*Un huracancito

*De damnificados

Solía decir el extinto cacique yucateco, Víctor Cervera –el segundo apellido me lo reservo por falta de progenitora-, muerto en agosto de 2004, cuando más requería de los reflectores de la política para dejarse ver y aspirar a posiciones más encumbradas, no sólo la de gobernador espurio de su entidad –tergiversando el sentido de la Constitución al grado de perpetuarse veinte años en el poder de los cuales una década ejerció como gobernador, interino, substituto y supuestamente “constitucional” en una tercera reelección-:

--¡Dios mío! –clamaba el autócrata-. ¡Mándame siquiera un huracancito...!

Y es que con las catástrofes naturales el pueblo sufre y la clase gobernante sonríe por la oportunidad, no fácil pero sí útil, de mezclarse con los damnificados unas horas y con ello rescatar la imagen de servidores públicos, grandes administradores de la “justicia social” a veces con el agua llegándoles a los pantalones y, en ocasiones, con los techos a punto de desplomarse tras alguno de los temibles terremotos que hemos padecido y se repetirán en el futuro, cada vez más catastróficos por la necedad de seguir construyendo lo mismo sobre las zanjas, el paso de los vientos naturales y las hondonadas de la tierra que en el Distrito Federal son consecuencia de la corrupción ingente.

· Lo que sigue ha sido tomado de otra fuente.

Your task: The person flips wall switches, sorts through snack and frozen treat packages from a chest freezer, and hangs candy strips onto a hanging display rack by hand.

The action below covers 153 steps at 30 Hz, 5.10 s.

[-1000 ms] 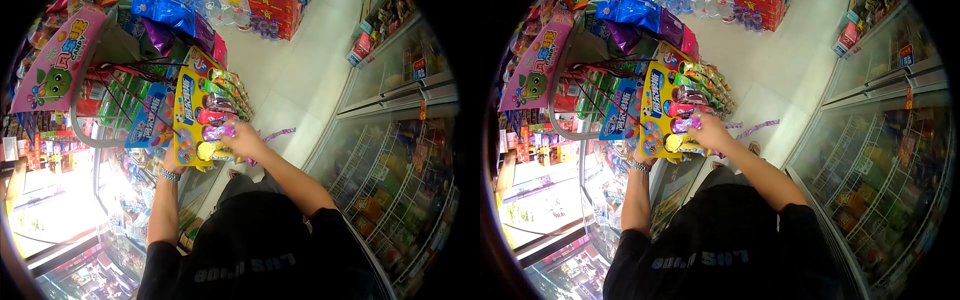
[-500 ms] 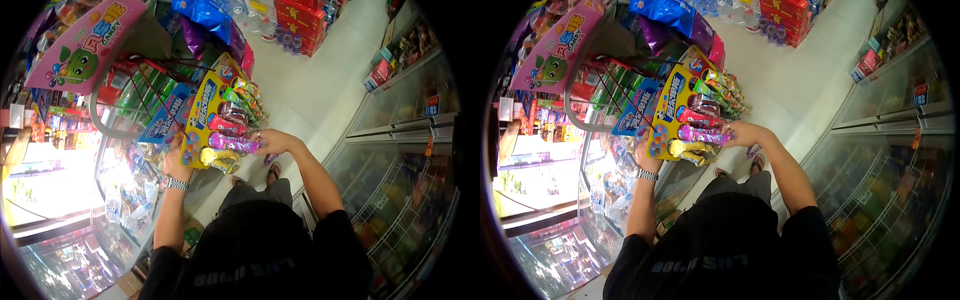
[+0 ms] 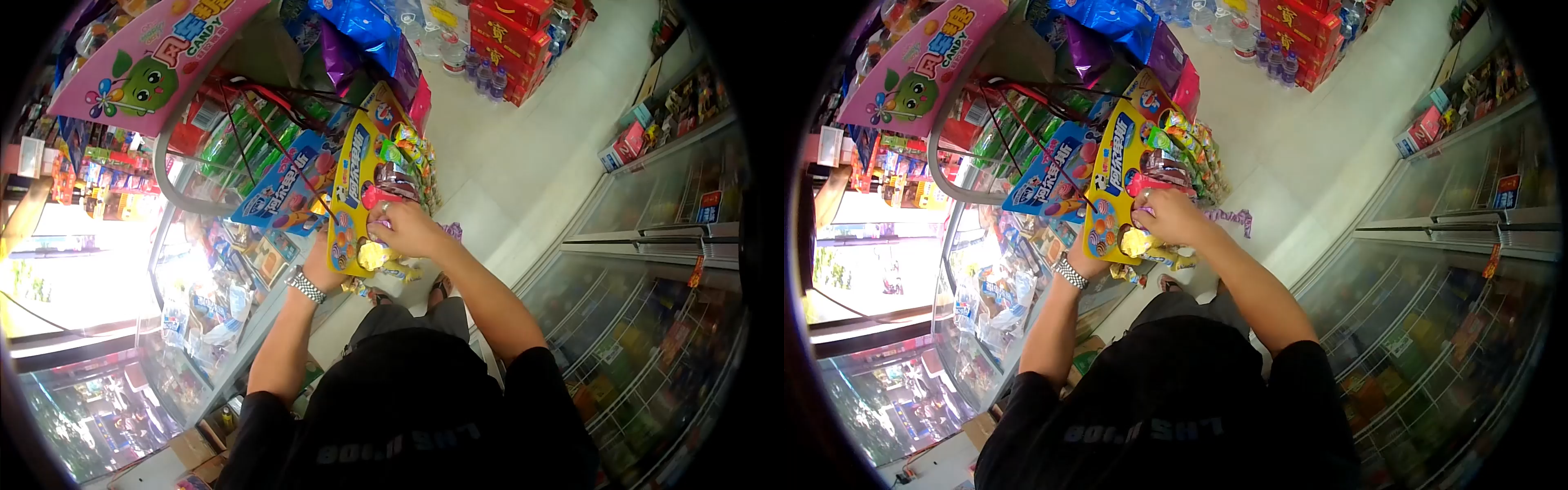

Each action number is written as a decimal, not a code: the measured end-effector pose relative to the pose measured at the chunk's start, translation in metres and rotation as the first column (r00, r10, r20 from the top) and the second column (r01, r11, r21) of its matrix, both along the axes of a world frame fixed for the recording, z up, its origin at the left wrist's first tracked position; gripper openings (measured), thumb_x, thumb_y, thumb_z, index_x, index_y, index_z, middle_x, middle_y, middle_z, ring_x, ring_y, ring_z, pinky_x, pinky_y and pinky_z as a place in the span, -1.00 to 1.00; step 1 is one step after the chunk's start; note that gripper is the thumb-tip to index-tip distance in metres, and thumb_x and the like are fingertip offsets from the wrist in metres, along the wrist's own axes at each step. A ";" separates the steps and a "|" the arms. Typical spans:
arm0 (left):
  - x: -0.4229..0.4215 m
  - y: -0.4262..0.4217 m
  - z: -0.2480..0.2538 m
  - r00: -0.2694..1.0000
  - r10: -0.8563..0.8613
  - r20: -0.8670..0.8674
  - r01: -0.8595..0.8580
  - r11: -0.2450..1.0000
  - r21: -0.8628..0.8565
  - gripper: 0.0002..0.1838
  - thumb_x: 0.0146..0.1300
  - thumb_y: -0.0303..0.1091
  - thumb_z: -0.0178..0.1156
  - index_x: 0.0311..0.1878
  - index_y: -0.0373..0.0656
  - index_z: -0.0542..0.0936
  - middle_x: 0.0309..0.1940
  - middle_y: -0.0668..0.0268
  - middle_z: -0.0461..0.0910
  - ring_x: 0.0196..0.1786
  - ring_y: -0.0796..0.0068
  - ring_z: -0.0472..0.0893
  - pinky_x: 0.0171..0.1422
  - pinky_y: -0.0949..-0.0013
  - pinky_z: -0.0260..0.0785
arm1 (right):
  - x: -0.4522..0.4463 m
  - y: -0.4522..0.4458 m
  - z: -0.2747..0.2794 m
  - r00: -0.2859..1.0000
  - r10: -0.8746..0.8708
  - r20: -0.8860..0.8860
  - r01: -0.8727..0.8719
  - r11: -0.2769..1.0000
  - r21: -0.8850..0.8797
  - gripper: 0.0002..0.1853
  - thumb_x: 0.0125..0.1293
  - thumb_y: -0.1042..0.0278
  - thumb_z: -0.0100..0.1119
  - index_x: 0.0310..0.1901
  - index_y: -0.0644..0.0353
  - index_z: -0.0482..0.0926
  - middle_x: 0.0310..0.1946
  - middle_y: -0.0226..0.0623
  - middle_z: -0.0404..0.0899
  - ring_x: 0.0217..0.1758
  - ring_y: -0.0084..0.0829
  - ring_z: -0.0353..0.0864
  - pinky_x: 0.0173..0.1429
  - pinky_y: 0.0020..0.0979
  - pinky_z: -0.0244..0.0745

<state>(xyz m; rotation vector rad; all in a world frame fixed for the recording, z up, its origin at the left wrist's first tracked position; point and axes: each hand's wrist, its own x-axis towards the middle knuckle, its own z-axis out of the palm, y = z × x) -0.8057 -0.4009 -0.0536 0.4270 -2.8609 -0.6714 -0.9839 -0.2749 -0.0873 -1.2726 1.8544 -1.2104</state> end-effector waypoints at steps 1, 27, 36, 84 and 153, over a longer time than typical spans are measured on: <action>-0.002 -0.004 0.001 0.993 -0.110 0.045 0.104 0.988 0.117 -0.54 0.10 -0.24 0.32 0.07 -0.17 0.55 0.02 -0.02 0.57 0.04 -0.09 0.49 0.21 0.02 0.28 | -0.008 0.010 0.005 0.996 0.054 0.070 -0.052 0.998 -0.017 -0.65 0.25 0.09 0.27 -0.14 0.24 0.66 -0.24 0.05 0.69 -0.14 -0.06 0.71 -0.05 -0.12 0.56; -0.016 0.009 0.020 0.985 -0.078 0.153 0.081 0.997 -0.014 -0.48 0.09 -0.17 0.31 0.09 -0.22 0.55 0.15 -0.01 0.54 0.22 -0.08 0.47 0.44 -0.06 0.20 | -0.038 0.033 -0.013 0.979 0.171 0.110 -0.153 0.976 -0.156 -0.64 0.27 0.09 0.38 -0.22 0.30 0.66 -0.28 -0.23 0.69 -0.26 -0.33 0.67 -0.12 -0.35 0.54; -0.017 0.007 0.022 0.995 -0.094 0.041 0.099 0.981 -0.164 -0.63 0.09 -0.32 0.25 -0.02 -0.23 0.58 -0.06 0.01 0.58 0.05 -0.06 0.52 0.35 0.02 0.30 | -0.049 0.092 -0.072 0.656 0.082 0.751 -0.099 0.995 -0.022 -0.88 0.39 0.37 0.25 -0.19 0.24 0.62 -0.43 -0.52 0.58 -0.36 -0.65 0.47 -0.17 -0.51 0.47; 0.010 -0.027 0.004 0.936 -0.202 0.288 0.221 0.975 -0.035 -0.45 0.06 -0.12 0.42 0.09 -0.16 0.54 0.07 0.07 0.58 0.10 -0.04 0.56 0.14 0.12 0.48 | 0.018 0.022 -0.005 0.983 -0.159 -0.093 0.143 0.977 -0.159 -0.73 0.28 0.18 0.27 -0.11 0.17 0.59 -0.23 -0.06 0.66 -0.07 0.03 0.61 0.08 -0.05 0.47; 0.017 0.005 0.037 0.910 0.415 0.023 -0.172 0.326 0.930 -0.34 0.02 -0.55 0.19 0.30 -0.29 0.38 0.17 0.18 0.51 0.24 0.24 0.49 0.41 0.17 0.26 | 0.056 0.006 0.015 0.943 -0.318 -0.103 0.308 0.946 -0.103 -0.83 0.14 0.37 0.17 -0.35 0.27 0.69 -0.29 -0.11 0.69 -0.30 -0.16 0.76 -0.31 -0.19 0.66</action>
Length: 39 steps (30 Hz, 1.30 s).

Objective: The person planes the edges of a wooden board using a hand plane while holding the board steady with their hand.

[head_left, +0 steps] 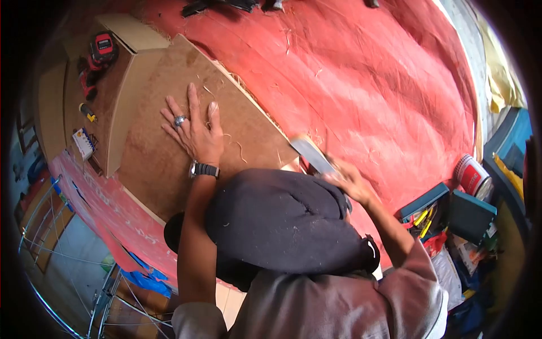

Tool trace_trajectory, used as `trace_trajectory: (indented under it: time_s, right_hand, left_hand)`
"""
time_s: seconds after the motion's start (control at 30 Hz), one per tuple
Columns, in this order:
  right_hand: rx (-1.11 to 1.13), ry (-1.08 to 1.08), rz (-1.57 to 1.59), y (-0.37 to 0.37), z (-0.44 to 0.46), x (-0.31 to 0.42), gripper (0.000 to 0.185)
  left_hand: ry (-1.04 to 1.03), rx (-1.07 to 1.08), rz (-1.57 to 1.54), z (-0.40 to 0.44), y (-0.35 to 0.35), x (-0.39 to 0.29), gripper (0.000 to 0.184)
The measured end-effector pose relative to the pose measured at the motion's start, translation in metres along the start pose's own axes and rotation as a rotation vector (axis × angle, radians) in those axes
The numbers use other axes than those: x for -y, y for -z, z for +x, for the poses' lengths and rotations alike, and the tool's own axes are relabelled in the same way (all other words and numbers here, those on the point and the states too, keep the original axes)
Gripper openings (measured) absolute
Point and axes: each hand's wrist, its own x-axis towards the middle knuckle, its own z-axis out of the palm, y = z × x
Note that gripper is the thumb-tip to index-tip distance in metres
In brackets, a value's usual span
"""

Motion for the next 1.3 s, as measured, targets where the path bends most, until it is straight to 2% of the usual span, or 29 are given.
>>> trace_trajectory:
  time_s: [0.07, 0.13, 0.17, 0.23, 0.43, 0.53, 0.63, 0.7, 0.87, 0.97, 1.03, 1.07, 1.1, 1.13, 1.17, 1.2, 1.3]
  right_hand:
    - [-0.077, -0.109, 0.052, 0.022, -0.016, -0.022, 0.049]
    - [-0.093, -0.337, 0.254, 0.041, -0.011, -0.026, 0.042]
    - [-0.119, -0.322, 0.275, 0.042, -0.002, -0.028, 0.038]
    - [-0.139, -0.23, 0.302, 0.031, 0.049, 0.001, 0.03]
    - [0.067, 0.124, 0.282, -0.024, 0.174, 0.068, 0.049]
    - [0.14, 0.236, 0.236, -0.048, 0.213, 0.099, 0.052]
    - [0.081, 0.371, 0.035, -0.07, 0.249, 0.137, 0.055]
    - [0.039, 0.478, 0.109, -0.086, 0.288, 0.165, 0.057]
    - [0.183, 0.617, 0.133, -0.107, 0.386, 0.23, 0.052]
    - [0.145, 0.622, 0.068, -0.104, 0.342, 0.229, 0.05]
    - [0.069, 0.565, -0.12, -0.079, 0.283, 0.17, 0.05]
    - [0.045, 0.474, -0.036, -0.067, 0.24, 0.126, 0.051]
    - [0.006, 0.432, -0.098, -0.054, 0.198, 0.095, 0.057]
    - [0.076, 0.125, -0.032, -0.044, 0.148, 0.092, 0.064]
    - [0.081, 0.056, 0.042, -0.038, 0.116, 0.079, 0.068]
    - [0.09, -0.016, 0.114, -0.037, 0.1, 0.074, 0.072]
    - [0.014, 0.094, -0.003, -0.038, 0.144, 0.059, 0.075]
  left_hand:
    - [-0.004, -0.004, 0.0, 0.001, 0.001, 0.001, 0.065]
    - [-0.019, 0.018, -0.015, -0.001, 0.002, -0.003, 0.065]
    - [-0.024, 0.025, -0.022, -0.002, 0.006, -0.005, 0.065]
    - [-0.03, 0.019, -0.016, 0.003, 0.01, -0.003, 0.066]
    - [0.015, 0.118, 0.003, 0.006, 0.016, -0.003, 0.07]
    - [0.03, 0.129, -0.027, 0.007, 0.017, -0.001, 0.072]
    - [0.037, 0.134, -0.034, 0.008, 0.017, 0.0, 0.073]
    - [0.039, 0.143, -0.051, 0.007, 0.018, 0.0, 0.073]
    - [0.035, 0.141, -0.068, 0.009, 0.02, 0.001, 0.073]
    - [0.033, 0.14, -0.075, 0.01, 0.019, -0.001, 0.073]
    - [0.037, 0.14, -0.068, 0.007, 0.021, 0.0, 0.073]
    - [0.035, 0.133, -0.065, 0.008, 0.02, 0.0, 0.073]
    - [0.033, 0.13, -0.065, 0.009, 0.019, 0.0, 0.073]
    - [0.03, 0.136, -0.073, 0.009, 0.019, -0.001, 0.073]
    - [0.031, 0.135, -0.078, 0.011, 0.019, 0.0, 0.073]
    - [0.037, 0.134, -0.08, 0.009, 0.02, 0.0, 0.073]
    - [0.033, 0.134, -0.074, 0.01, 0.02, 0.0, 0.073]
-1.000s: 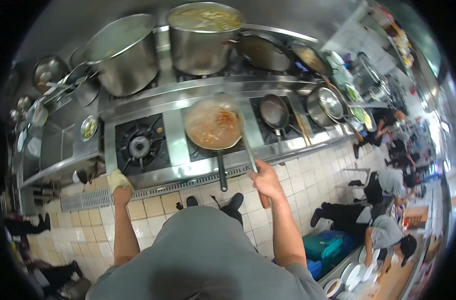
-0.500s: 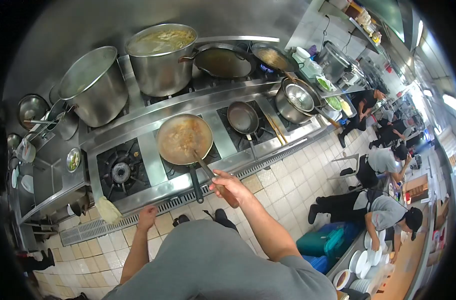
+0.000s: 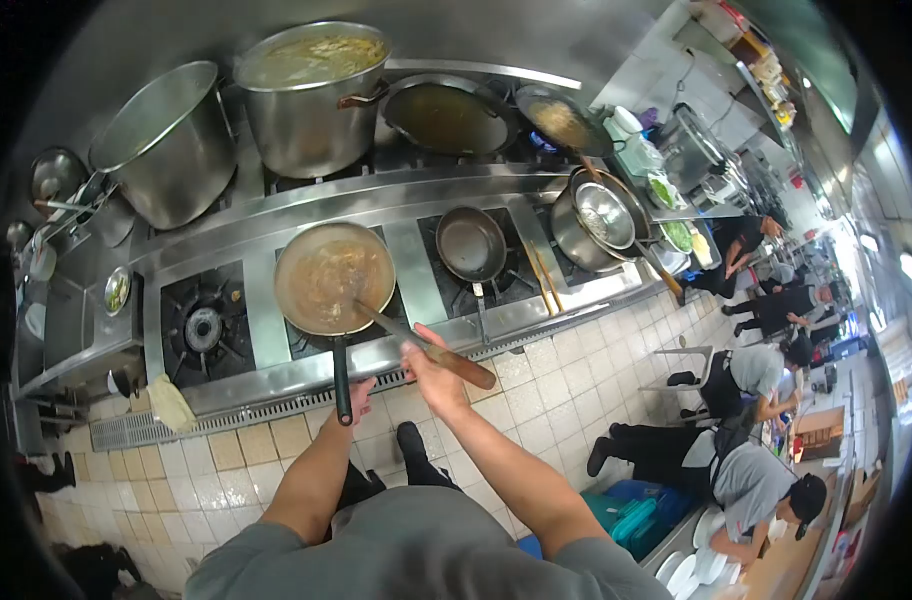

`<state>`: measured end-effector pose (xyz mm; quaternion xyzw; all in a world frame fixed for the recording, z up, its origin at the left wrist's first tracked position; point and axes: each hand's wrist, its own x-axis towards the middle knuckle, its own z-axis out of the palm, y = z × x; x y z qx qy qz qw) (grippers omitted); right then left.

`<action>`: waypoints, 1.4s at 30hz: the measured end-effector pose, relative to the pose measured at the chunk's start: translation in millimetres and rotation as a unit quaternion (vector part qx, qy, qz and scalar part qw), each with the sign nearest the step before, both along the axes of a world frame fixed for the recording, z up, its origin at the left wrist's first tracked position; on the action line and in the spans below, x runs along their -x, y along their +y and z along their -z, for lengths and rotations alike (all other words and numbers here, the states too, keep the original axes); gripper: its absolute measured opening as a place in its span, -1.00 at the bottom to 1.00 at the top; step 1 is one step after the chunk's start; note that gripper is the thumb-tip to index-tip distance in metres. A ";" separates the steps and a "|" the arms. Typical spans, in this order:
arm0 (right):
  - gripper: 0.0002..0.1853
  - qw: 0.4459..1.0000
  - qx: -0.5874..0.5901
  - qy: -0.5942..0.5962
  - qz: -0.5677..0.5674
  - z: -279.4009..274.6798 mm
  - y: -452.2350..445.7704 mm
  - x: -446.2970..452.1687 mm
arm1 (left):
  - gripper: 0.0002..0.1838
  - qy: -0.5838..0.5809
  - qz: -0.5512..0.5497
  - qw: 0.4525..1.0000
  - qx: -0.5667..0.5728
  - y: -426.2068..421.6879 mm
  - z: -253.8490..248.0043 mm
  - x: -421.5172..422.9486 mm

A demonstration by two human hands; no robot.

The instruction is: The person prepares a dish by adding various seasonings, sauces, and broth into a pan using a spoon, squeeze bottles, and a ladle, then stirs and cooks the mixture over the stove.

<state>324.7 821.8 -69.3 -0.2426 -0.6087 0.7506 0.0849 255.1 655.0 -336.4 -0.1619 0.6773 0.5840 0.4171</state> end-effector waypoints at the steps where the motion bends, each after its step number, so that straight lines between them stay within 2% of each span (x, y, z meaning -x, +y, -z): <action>1: -0.58 0.993 -0.109 -0.046 0.013 1.0 1.7 4.0 | -0.32 0.025 -0.035 0.999 0.017 4.8 -2.7 -6.8; 3: -0.61 0.996 -0.081 -0.036 0.005 -9.9 0.9 8.4 | -0.41 0.044 -0.007 0.998 0.033 0.4 41.9 -5.6; 4: -0.62 0.996 -0.093 -0.015 0.012 -14.3 -0.9 9.2 | -0.77 0.042 -0.075 0.995 0.052 3.3 35.9 -7.7; 5: -0.64 0.994 -0.104 0.007 0.022 -17.8 -1.4 9.0 | -0.78 0.199 -0.206 0.958 -0.026 12.8 76.8 -16.0; 7: -0.65 0.993 -0.114 0.016 -0.011 -26.9 -2.7 5.1 | -0.75 0.228 -0.168 0.959 0.025 10.2 130.7 -11.1; 8: -0.67 0.987 -0.154 0.028 -0.026 -36.4 -5.7 1.1 | -0.75 0.227 -0.172 0.958 0.031 3.8 136.8 -10.5; 10: -0.74 0.971 -0.234 0.042 -0.036 -41.3 -6.2 -3.4 | -0.70 0.262 -0.060 0.960 0.078 -5.0 141.2 -4.8; 11: -0.74 0.971 -0.232 0.042 -0.037 -43.3 -4.2 -4.5 | -0.70 0.262 -0.061 0.960 0.080 -7.2 140.1 -1.2; 13: -0.78 0.886 -0.427 0.170 -0.062 -51.9 -4.3 -10.0 | -0.70 0.307 0.010 0.948 0.085 -7.7 133.5 2.0; 14: -0.78 0.870 -0.443 0.207 -0.057 -54.8 -5.7 -8.5 | -0.70 0.223 0.014 0.972 0.071 -7.5 123.6 2.9; 15: -0.78 0.871 -0.443 0.206 -0.056 -58.8 -6.5 -9.8 | -0.70 0.223 0.015 0.972 0.070 -1.9 112.8 1.1; 17: -0.75 0.839 -0.491 0.218 -0.092 -67.3 -6.1 -12.8 | -0.66 0.320 -0.144 0.937 -0.001 6.2 117.6 -2.1; 18: -0.73 0.830 -0.505 0.218 -0.092 -70.1 -6.6 -14.4 | -0.66 0.320 -0.146 0.936 0.000 2.9 119.7 -2.1; 20: -0.73 0.816 -0.521 0.230 -0.095 -76.5 -5.1 -17.8 | -0.66 0.257 -0.017 0.966 0.022 -14.2 95.1 -1.3; 21: -0.73 0.802 -0.538 0.242 -0.095 -79.8 -3.8 -19.8 | -0.66 0.260 -0.018 0.965 0.025 -26.1 79.8 -3.4; 22: -0.73 0.803 -0.535 0.246 -0.095 -83.1 -2.4 -23.0 | -0.65 0.202 0.000 0.979 -0.001 -40.8 61.2 -8.7; 23: -0.74 0.793 -0.549 0.248 -0.085 -86.8 0.2 -26.0 | -0.65 0.144 0.017 0.989 -0.027 -54.6 65.0 -11.8; 24: -0.74 0.784 -0.564 0.250 -0.075 -90.9 3.2 -28.6 | -0.60 0.240 0.204 0.939 0.139 -68.3 68.3 -6.8; 25: -0.74 0.784 -0.560 0.259 -0.074 -95.9 5.9 -30.8 | -0.60 0.245 0.199 0.938 0.145 -83.6 56.0 -11.9; 27: -0.74 0.827 -0.488 0.278 -0.023 -104.6 13.5 -36.5 | -0.57 0.107 0.105 0.978 0.146 -113.2 14.5 -28.9; 28: -0.76 0.856 -0.451 0.252 -0.020 -100.0 21.3 -42.6 | -0.57 0.110 0.096 0.978 0.152 -130.4 3.5 -34.8; 30: -0.78 0.878 -0.415 0.237 -0.020 -93.5 37.9 -53.1 | -0.59 0.064 -0.010 0.989 0.133 -168.5 -14.0 -52.9; 31: -0.78 0.896 -0.381 0.228 -0.018 -92.2 43.8 -56.4 | -0.59 0.065 -0.021 0.988 0.139 -183.1 -28.3 -59.9; 33: -0.78 0.897 -0.366 0.245 -0.031 -102.2 53.6 -59.2 | -0.68 0.082 -0.109 0.978 0.156 -214.4 -57.2 -70.0; 35: -0.78 0.897 -0.352 0.262 -0.046 -104.3 67.8 -59.6 | -0.75 0.323 -0.173 0.929 0.048 -270.1 -19.6 -64.7; 37: -0.78 0.929 -0.289 0.228 -0.037 -100.2 83.2 -59.1 | -0.72 0.401 -0.212 0.872 0.183 -252.4 -188.4 -61.2; 38: -0.76 0.942 -0.228 0.247 -0.017 -96.0 87.1 -54.9 | -0.70 0.472 -0.260 0.828 0.155 -262.4 -228.0 -51.7; 39: -0.75 0.945 -0.198 0.260 -0.020 -94.6 92.5 -50.2 | -0.74 0.497 -0.274 0.807 0.165 -247.9 -321.1 -57.2; 41: -0.76 0.948 -0.187 0.257 -0.017 -103.5 99.0 -44.1 | -0.89 0.642 -0.283 0.701 0.129 -229.5 -459.8 -70.0; 42: -0.75 0.947 -0.183 0.265 -0.014 -107.2 99.7 -42.5 | -0.87 0.752 -0.193 0.609 0.161 -223.3 -524.4 -85.2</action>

Dentro de unos días se recordará a los sepultados por los terremotos de 1985, treinta años ya, y de 2017, presumiéndose de que los constantes simulacros nos hacen ser más fuertes potencialmente. Pero, ¿es así? Las alarmas sísmicas suelen funcionar cuando los movimientos telúricos son breves y no se escuchan al llegar los sismos de mayores graduaciones, digamos de más de seis puntos en la escala Richter, acaso porque la negligencia oficial es tanta que se hace negocio hasta con esto, digamos comprando lo barato que conlleva el costo de varias vidas. Pero, claro, ni quién se ocupe de fincar responsabilidades. De hecho, los “simulacros” últimos han sido un escandaloso fracaso... y así hasta que vuelva a enlutarse el país.

¿Hubo seguimientos judiciales, acaso, contra los constructores ladrones que escatimaron en materiales sólidos en los edificios colapsados en el centro y otras colonias de la ciudad? ¿Al arquitecto que diseñó el conjunto habitacional de Tlatelolco, Mario Pani Darqui, del cual se cayeron doce edificios y cuatro más debieron reducir su altura, o al entonces presidente Miguel de la Madrid cuya tardía reacción fue tanto como permitir que la asfixia se llevara a muchos de quienes quedaron sepultados bajo los escombros? Medroso, como fue –y no por muerto le vamos a dejar una aureola-, esperó una barbaridad hasta conocer las dimensiones de la mayor tragedia urbana de nuestra historia, con él, claro, en su segura habitación de Los Pinos. La impunidad a favor de estos sujetos es la más indignante de cuantas se recuerden.

Sostengo, y sigo en la misma línea año tras año, que es irresponsable, atávico, ilógico, dotar de materiales similares con los que construyeron sus casuchas los infelices damnificados; tarde o temprano volverán a pasar por esta amargura, la de perderlo todo, incluso en ocasiones a sus familias, bajo el elevado riesgo de rehabilitar sus existencias en las zonas derruidas, una y otra y otra vez. Por ejemplo, hablando de los huracanes –los tsunamis ya llegaron a Chile-, ¿cuánto se habría ahorrado si en lugar de levantar los postes de luz y teléfonos en los mismos sitios, se excavara para protegerlos? De igual manera, ¿por qué no se hace un gran esfuerzo para evitar que los mismos cauces de los ríos se lleven las vidas humanas como si se tratara de rastrojos inservibles?

Bueno, y de los socavones y la permanencia del corrupto asesino Gerardo Ruiz Esparza en la secretaría de Comunicaciones y Transportes, mejor ni hablamos; cuando menos, despreciémosle cuando lo veamos por algún sitio. Ya llegará su hora, esperemos, en el ya cercano diciembre.

La Anécdota

No es momento para sonreír sino para reflexionar sobre el fondo de lo que se contaba en la década de los setenta del siglo pasado, cuando gobernaba Echeverría y no dejaba de viajar entre cada negligencia. Dicen que cuando llegó a Venecia, dada su incultura de origen, aquel mandatario, sorprendido por el nivel de las aguas, no pudo reprimir un conmovido discurso que comenzó dirigiéndose al público, poco, que le aguardaba:

--¡Señores damnificados!

Sucede que la industria de la catástrofe suele ser, sin duda, una de las aportaciones más notables de nuestro curioso sistema político.